[Opening DATASET SECTION section]

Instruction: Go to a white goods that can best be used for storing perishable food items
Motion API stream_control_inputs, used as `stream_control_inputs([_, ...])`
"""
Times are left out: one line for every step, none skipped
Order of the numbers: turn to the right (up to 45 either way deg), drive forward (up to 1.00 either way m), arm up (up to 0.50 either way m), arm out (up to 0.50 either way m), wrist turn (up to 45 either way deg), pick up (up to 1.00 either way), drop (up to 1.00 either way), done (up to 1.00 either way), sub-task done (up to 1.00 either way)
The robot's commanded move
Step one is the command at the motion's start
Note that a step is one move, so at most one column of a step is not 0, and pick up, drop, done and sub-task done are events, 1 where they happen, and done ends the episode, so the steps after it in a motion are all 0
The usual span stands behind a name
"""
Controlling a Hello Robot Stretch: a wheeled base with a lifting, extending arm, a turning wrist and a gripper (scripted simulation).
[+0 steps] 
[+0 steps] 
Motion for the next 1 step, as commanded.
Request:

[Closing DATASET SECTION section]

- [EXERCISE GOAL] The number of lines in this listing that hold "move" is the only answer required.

- [FINISHED EXERCISE] 2